Designing Safe Azure App Registration Secret Rotation (With Guardrails)

Automating Azure App Registration secret rotation is often discussed as a best practice, but implementing it safely is where the real challenge begins.

In many Azure environments, client secrets are stored in Azure Key Vault, expiry alerts are configured, and operational processes are defined. From a governance perspective, everything appears under control.

But monitoring secret expiration is not the same as designing a safe, deterministic rotation model.

Recently, I worked with a customer who had a mature Azure environment.

They had:

  • Azure Key Vault properly configured
  • Monitoring in place for secret expiry
  • Clear ownership of application registrations
  • Good operational discipline

So this wasn’t a “wild west” environment.

The problem was different.

Secret rotation was still largely reactive and manual.

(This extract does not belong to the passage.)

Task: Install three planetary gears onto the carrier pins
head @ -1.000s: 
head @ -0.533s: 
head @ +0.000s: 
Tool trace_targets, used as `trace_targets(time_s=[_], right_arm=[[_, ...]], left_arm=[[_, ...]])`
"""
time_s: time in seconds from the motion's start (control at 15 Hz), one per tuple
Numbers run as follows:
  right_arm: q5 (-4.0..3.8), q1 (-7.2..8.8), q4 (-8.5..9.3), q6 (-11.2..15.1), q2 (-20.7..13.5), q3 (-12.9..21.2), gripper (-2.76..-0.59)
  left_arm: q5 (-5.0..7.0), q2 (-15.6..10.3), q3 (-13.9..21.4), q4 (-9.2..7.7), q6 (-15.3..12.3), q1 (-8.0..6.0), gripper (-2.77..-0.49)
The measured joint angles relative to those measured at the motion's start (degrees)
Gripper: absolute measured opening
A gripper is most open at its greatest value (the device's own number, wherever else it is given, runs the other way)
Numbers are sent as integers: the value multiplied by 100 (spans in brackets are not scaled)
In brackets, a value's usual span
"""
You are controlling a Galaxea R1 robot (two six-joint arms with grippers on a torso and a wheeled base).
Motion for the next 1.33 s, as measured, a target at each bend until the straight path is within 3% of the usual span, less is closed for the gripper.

An alert would trigger, someone would rotate the secret, update Key Vault, validate the application, and eventually remove the old credential.

That works, until timing, sequencing, or human error introduce risk.

That’s where we decided to move from monitoring-driven rotation to deterministic automation with guardrails.

The Real Problem

The objective wasn’t simply:

“Rotate secrets automatically.”

It was:

  • Rotate only when required
  • Never rotate unnecessarily
  • Never break production
  • Maintain a single source of truth
  • Make it safe to run unattended

And that changes the design completely.

Design Principle – Key Vault Is the Source of Truth

One of the most important architectural decisions was this:

We do not assume the “latest” secret is the active one.

We explicitly store metadata in Key Vault:

{
"keyId": "...",
"endDateTime": "...",
"managedBy": "func-sec-rotator",
"purpose": "clientSecret"
}

This allows us to:

  • Identify exactly which credential is active
  • Prevent accidental deletion later
  • Make cleanup deterministic
  • Avoid guessing based on timestamps

Without this, rotation becomes heuristic.

With it, rotation becomes deterministic.

Architecture Overview

The solution uses:

  • Azure Function (PowerShell 7.4)
  • System Assigned Managed Identity
  • Microsoft Graph PowerShell modules
  • Az.Accounts + Az.KeyVault
  • Structured JSON logging
  • Azure Key Vault as state reference

High-level flow:

  1. Retrieve App Registration from Microsoft Graph
  2. Read active keyId from Key Vault tags
  3. Validate the corresponding credential in Entra ID
  4. If healthy beyond threshold → NO-OP
  5. If near expiry (<=30 days) → create new secret
  6. Store new secret value in Key Vault with metadata

Step-by-Step Implementation

1️⃣ Azure Function (PowerShell 7)

Runtime:

  • PowerShell 7.4
  • Managed Identity enabled

This avoids any stored credentials.

2️⃣ Permissions

Because we’re using a Managed Identity, there are no stored credentials anywhere.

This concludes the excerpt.